English then served as chief of staff, U.S. Naval Forces, Eastern Atlantic and Mediterranean under Admiral Charles D. Griffin with headquarters in London, England. He returned to the United States in January 1964 and assumed duty as Deputy Chief of Plans Directorate of United States Strike Command under General Paul D. Adams at MacDill Air Force Base, Florida.

Vietnam War

English was ordered to South Vietnam in December 1965 and joined 3rd Marine Division as assistant division commander under Major General Lewis W. Walt in Da Nang. He shared this responsibility with Brigadier General Jonas M. Platt, who served as second assistant division commander with headquarters at Chu Lai. The new commanding general of 3rd Marine Division, Wood B. Kyle, ordered English to move his headquarters to Phu Bai, where he assumed command of Task Force Delta.

The situation northwest of Quảng Ngãi, where Vietcong 1st Regiment overran the ARVN 936th Regional Force Company outpost at Hill 141 in the night of 18/19 March and the ARVN 2nd Division commander Hoàng Xuân Lãm requested Marine assistance in retaking of the outpost. General Kyle launched Operation Texas and sent several Marine battalions into action. However Vietcong launched counterattack and after two days of heavy combats, English assumed operational command of the operation and extend the operation towards the south of Quảng Ngãi. The Vietcong forces were driven off and Operation Texas concluded on March 25; the Marines had suffered 99 dead and 212 wounded and claimed that the Vietcong had 283 killed.

In early July 1966, Marine reconnaissance reported the presence of NVA 324th Division in the vicinity of Vietnamese Demilitarized Zone. English received orders from General Kyle to activate Task Force Delta again on July 13, 1966. The task force consisted of four infantry battalions, 2nd Battalion 1st Marines, 1st Battalion 3rd Marines, 2nd Battalion 4th Marines and 3rd Battalion 4th Marines, one artillery battalion 3rd Battalion 12th Marines and various supporting forces.

The Operation Hastings was commenced on July 15 with the task to pushed the North Vietnamese Army (NVA) forces back across the Demilitarized Zone and the combats lasted until August 3. English used combined attacks of ground forces, artillery, airstrikes and helicopter assaults and killed approximately 700 NVA soldiers. The Marine suffered 126 killed and lot of wounded.

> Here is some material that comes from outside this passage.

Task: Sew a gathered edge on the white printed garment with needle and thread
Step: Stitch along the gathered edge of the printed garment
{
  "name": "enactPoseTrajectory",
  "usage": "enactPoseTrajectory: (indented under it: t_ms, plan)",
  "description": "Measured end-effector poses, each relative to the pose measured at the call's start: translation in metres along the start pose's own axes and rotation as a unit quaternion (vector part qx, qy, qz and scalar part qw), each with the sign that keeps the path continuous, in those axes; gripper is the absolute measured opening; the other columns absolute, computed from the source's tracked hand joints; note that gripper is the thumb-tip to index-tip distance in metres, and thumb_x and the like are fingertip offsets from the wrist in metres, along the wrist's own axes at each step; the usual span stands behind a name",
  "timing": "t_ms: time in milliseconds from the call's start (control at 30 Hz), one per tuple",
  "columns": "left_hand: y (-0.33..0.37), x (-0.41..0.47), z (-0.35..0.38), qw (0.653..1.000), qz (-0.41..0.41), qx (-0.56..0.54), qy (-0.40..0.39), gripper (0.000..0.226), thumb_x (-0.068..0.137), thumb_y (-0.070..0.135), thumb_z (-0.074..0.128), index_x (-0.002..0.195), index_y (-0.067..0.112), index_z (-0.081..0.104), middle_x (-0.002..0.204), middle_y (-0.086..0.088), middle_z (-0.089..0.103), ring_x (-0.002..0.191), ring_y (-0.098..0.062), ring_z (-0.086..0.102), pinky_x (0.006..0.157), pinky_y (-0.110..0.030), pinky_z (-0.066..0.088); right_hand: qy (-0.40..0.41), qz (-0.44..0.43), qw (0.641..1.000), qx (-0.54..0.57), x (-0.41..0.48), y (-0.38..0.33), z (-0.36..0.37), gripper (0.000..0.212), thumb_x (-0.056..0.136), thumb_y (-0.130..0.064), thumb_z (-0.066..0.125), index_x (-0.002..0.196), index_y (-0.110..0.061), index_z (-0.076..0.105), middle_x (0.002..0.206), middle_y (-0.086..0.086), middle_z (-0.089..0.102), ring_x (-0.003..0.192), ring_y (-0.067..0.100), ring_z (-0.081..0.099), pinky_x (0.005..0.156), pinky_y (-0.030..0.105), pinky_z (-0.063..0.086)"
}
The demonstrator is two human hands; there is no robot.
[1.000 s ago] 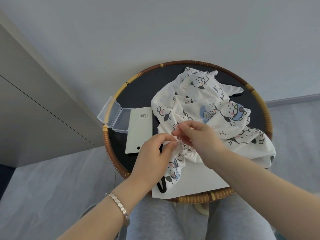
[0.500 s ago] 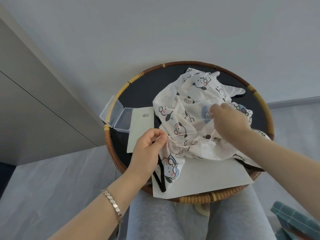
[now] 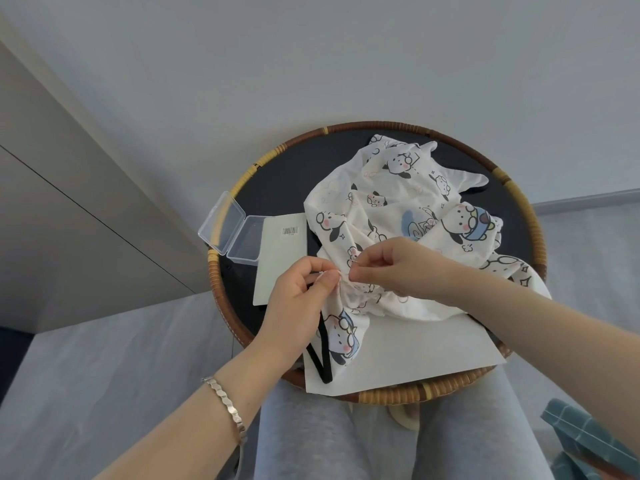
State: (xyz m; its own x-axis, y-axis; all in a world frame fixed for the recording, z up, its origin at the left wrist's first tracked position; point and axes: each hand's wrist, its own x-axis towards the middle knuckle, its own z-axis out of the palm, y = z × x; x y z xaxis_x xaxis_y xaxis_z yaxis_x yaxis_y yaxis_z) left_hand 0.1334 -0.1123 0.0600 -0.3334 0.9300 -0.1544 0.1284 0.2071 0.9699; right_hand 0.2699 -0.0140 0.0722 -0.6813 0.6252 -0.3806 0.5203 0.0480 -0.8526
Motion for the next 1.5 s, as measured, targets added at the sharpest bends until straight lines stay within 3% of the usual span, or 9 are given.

The situation in Quảng Trị Province forced III Marine Amphibious Force's commander, general Lewis W. Walt, to launch a large-scale operation, whose main objective was to stop the PAVN 324th Division from crossing the demilitarized zone and invading Quang Tri Province. The Operation Prairie, a series of actions in defense of the demilitarized zone, began on August 3, 1966, and English again led Task Force Delta.

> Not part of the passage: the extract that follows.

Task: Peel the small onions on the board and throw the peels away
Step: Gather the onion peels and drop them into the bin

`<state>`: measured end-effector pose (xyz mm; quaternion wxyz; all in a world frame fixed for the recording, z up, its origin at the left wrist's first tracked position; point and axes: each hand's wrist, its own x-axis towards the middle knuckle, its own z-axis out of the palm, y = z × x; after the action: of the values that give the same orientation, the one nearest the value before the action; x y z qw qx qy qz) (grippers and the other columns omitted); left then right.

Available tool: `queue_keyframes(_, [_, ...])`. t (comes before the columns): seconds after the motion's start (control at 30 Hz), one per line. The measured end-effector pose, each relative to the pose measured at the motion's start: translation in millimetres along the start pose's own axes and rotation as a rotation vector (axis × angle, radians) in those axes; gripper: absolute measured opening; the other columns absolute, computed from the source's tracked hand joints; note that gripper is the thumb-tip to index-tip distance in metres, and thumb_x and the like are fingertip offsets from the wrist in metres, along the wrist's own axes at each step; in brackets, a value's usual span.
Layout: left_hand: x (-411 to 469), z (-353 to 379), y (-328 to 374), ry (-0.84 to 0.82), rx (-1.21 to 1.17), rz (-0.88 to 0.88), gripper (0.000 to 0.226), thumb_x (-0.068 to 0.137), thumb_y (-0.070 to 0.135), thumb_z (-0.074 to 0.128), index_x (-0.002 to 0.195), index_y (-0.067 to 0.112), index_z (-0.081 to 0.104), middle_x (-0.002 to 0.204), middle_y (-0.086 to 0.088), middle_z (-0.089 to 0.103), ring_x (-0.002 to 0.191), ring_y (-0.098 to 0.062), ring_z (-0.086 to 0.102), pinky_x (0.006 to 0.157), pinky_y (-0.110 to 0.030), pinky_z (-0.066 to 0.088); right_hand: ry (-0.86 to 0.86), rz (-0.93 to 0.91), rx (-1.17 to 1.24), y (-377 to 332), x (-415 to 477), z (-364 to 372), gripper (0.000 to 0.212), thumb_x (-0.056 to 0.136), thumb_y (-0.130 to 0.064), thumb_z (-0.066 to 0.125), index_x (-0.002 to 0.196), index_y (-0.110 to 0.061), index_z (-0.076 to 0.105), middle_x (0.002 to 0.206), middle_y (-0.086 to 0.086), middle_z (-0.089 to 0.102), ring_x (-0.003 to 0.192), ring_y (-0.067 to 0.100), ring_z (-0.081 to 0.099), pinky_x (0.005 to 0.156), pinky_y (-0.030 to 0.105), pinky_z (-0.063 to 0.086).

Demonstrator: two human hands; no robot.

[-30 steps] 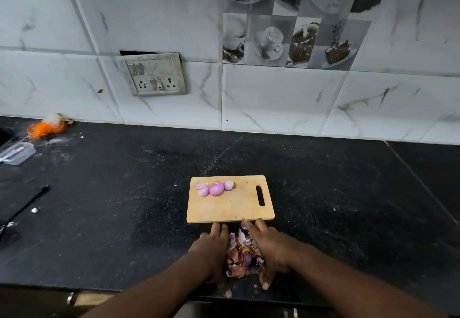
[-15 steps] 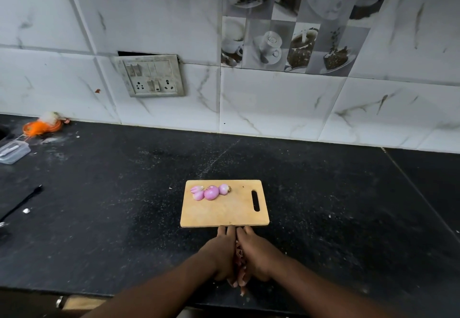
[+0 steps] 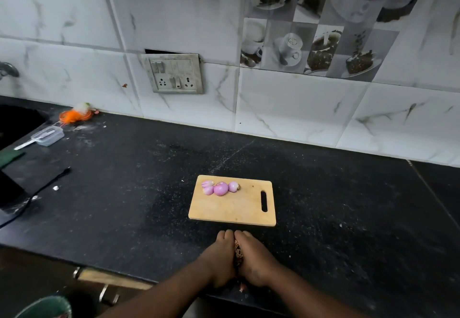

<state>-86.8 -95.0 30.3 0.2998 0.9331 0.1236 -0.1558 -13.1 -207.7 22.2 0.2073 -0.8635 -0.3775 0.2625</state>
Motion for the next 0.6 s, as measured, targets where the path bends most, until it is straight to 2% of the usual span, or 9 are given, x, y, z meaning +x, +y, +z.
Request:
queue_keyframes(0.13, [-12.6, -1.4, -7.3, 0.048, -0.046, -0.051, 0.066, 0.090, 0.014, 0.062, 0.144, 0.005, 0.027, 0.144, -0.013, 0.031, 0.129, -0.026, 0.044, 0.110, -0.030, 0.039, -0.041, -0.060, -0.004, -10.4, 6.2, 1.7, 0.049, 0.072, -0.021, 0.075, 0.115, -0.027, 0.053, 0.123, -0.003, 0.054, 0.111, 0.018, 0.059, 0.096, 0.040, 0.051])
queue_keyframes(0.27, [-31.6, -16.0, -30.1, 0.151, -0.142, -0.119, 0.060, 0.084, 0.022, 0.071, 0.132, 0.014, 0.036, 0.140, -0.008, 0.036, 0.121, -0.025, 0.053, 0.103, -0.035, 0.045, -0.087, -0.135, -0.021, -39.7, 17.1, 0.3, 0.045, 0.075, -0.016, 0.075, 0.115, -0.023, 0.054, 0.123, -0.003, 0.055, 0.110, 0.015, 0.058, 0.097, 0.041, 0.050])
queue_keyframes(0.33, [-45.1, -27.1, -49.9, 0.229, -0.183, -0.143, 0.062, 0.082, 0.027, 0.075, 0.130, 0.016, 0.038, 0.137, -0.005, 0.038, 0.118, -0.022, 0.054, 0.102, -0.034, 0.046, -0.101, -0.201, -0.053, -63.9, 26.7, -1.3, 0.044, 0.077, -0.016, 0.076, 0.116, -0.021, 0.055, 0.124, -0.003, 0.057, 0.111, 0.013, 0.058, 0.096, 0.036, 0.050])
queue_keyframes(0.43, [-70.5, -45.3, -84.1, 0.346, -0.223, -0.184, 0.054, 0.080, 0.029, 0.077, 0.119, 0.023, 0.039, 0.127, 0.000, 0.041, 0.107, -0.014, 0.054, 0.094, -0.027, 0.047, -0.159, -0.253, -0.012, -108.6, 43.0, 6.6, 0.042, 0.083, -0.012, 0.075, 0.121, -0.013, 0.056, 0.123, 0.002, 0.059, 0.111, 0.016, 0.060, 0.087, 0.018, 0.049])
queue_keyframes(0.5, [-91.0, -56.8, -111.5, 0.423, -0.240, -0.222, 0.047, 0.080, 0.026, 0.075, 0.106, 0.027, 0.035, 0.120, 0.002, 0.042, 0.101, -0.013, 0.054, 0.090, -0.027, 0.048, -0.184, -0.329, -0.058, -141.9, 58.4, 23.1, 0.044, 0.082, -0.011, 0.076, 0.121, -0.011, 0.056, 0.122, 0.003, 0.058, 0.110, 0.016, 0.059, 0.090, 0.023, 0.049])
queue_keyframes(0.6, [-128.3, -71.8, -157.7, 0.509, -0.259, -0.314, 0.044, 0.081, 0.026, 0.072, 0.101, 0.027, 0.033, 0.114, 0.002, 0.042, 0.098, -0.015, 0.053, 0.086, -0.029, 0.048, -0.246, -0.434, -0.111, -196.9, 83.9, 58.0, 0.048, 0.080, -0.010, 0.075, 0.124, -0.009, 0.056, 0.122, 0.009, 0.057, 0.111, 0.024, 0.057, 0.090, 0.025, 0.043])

Concerned by the growing PAVN activity along the DMZ and that PAVN units could move past the Marines' positions at the Rockpile and Dong Ha, COMUSMACV General William Westmoreland pushed III MAF to station a Marine battalion at Khe Sanh. English strongly opposed the plan, stating "When you're at Khe Sanh, you're not really anywhere. It's far away from everything. You could lose it and you really haven't lost a damn thing."

English participated in the operation until beginning of 1967, when he completed his tour in Vietnam. For his service with 3rd Marine Division and Task Force Delta, he was decorated with the Navy Distinguished Service Medal and also received the Vietnam Gallantry Cross by the Government of South Vietnam.

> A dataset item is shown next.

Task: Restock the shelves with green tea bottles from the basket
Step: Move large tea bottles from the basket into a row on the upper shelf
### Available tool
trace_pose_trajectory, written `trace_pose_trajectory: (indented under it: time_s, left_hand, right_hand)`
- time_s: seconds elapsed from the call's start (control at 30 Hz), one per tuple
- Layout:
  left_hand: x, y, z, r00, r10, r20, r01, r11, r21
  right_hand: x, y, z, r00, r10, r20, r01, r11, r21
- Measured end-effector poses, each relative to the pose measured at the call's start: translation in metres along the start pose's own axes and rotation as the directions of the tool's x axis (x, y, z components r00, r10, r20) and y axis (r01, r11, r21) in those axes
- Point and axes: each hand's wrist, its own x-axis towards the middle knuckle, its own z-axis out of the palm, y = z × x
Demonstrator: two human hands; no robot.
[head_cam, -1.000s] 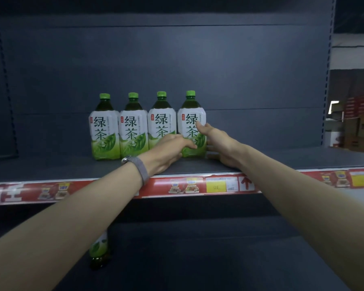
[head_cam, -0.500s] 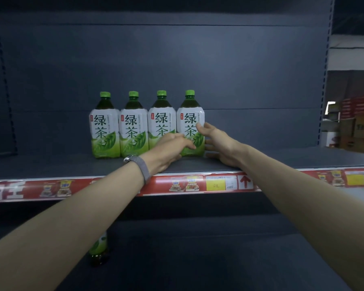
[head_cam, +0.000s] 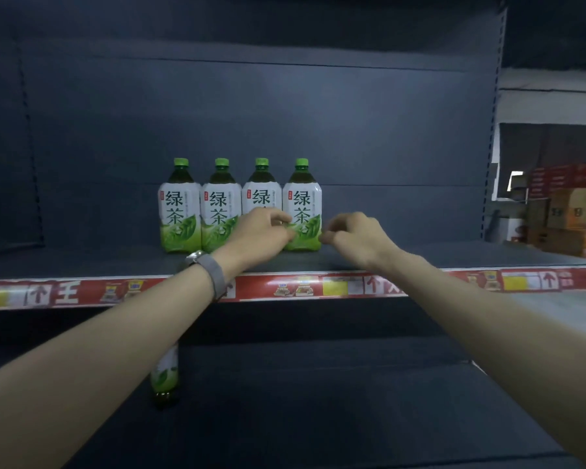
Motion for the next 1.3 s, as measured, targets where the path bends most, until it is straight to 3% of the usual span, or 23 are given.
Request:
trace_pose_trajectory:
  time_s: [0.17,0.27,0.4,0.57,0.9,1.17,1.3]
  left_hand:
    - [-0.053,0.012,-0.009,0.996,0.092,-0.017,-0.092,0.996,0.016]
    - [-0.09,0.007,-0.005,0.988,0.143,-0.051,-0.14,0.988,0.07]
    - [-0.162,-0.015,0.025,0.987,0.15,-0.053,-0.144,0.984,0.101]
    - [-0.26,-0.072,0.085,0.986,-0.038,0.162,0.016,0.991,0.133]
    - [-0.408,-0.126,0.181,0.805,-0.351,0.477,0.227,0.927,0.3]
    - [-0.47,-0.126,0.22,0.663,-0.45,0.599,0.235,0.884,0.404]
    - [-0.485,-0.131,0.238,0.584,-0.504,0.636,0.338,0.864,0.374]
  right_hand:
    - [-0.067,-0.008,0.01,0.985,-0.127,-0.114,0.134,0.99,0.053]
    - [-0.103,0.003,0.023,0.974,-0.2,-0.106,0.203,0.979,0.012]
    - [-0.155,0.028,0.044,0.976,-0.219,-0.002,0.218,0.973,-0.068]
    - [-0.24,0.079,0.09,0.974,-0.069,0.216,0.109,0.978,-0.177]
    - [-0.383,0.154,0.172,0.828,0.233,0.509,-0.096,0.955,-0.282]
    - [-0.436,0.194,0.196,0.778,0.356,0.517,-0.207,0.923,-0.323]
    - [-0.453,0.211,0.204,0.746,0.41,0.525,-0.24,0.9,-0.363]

Later service and retirement

English returned to the United States at the beginning of 1967 and received promotion to major general on January 13. He then assumed command of Marine Corps Recruit Depot San Diego, California, and was responsible for the training of new recruits designated as replacements for Marine Forces in South Vietnam. English served in this capacity until September 30, 1969, when he retired from the Marine Corps after 31 years of commissioned service. For his service in San Diego, he was decorated with his second Navy Distinguished Service Medal at his retirement ceremony.

Following his retirement from the Marine Corps, English remained in San Diego and accepted a job as the director of the San Diego Museum of Man, serving in that capacity for ten years until 1982. He was active in the Marine Corps Historical Foundation, where he received a Certificate of Appreciation by then-Commandant Robert H. Barrow for his contributions to the Oral History Program.

In 1991, English was diagnosed with Alzheimer's disease, and on September 29, 2005, he died at the age of 90 at the Silverado Senior Living assisted living community in San Diego, California.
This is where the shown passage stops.